Model serialize does not complete (or at least takes very long) on large models

FabianKaiser commented 1 year ago

When trying to serialize and save a large model (either ooa or plt, the model files are more than 1 GB large), the model.serialize() does not complete in over an hour (I did not try out how long it would take, that seemed pointless). This is weird, because when saving a model using the vowpalwabbit functionality of training (by passing the --final_regressor option), the saving is done quite fast. Loading a model of said size is a matter of seconds. Also, using the model.save(model_filename) functionality of the old vowpalwabbit package, is much faster (also in the seconds) with the same size of models.

Unfortunately, I am not sure how to pass an example. The code is quite easy

import vowpal_wabbit_next as vw
params = ['--loss_function=logistic', '--probabilities']
learned_model = open('model.vw', 'rb').read()
model = vw.Workspace(params, model_data=learned_model)
serialized_model = model.serialize()

Here the last command does not finish in any appropriate time - the memory usage keeps rising though.
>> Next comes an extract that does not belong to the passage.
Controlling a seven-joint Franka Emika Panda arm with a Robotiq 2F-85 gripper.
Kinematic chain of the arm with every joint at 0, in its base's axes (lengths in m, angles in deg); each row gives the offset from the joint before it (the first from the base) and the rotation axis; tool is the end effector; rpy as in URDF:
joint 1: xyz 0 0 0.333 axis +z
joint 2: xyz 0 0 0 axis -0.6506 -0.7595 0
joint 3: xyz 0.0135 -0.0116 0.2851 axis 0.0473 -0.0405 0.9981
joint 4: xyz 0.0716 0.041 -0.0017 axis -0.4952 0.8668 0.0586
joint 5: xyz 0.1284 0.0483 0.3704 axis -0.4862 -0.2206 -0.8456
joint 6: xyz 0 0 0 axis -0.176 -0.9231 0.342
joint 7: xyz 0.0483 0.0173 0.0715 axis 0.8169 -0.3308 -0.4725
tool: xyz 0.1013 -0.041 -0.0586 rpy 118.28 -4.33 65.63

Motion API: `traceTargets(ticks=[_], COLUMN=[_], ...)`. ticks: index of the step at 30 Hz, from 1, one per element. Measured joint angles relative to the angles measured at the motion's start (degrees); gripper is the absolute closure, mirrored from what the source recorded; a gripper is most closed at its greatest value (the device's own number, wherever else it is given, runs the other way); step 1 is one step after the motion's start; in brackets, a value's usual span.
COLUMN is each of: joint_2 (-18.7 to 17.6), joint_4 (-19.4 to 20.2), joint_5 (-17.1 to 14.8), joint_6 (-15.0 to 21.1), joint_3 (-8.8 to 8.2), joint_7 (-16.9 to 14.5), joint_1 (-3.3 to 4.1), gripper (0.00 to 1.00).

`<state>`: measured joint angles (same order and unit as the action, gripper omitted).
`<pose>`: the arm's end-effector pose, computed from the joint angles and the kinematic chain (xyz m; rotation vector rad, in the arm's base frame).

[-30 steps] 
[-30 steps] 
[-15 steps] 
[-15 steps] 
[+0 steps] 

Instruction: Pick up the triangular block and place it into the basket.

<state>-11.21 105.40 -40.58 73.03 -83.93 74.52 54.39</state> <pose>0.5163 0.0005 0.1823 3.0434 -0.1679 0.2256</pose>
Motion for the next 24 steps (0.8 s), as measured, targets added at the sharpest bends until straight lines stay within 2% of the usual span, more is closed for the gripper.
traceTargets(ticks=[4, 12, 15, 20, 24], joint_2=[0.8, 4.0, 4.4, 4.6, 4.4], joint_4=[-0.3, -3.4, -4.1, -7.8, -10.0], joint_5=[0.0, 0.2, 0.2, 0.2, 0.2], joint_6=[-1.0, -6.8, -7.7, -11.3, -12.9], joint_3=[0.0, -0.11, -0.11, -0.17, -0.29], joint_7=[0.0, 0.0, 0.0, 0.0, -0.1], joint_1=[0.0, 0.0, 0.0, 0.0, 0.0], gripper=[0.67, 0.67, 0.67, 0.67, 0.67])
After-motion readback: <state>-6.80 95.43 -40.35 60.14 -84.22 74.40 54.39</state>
I cannot pass one of our model or our training files. So I am not sure how to pass you a large model. is it possible for you, to create a dummy model to test yourself?

jackgerrits commented 1 year ago

Thanks for the bug report.

I found two large factors contributing to the slow serialization.

Vector reallocations were taking a long time. I've addressed this in #85. For my test using a 190MB model this took serialization time from 63.26s to 9.11s.
We were formatting strings for readable models even when not using them. I've addressed this in https://github.com/VowpalWabbit/vowpal_wabbit/pull/4613. This takes serialization time from 9.11s to 2.08s.

2s is still quite long, but I hope this brings it into the realm of workable for you. There may still be more opportunities for improvement here but I figured I would stop here for now as these were the low hanging fruit.

FabianKaiser commented 1 year ago

Thanks a lot already! Will it be possible for me to test it on Monday?

jackgerrits commented 1 year ago

You're welcome! I'll get all this merged today and push out a new version of the package. I'll let you know when it's released.

jackgerrits commented 1 year ago

@FabianKaiser 0.4.1 is out on pypi

FabianKaiser commented 1 year ago

Hello @jackgerrits ,

Thanks a lot!

I still have an issue though.

Models of size 4 GB or higher still do not finish for me - all others finish within one minute at most.

Do you have any idea where that might come from?

jackgerrits commented 1 year ago

Hmm, how much memory is available on the machine where you are running this?

FabianKaiser commented 1 year ago

We have 64 GB in RAM. But I also tried on a 128 GB machine, and it still didn't work. Thw model in question has qbout 11 GB on disk and something like 40 GB in RAM.

Do you know what the saving function in the old wrapper does different? Would it be possible to do a generative way and write dirctly to disk, without serializing into memory?

jackgerrits commented 1 year ago

The only difference really is that in this wrapper it creates an in-memory buffer for the serialized model, whereas the old bindings write directly to the given filename. When writing directly to disk the extra in memory buffer is therefore not needed and the memory requirements of the overall program are drastically reduced.

I had hoped to avoid a "write to file" API since the buffer is more flexible (can then write it to file), however you have very large model files and so it really feels necessary for your use case! I'll add a "write to file" kind of api and perhaps you can try a wheel of it before I go ahead and release it?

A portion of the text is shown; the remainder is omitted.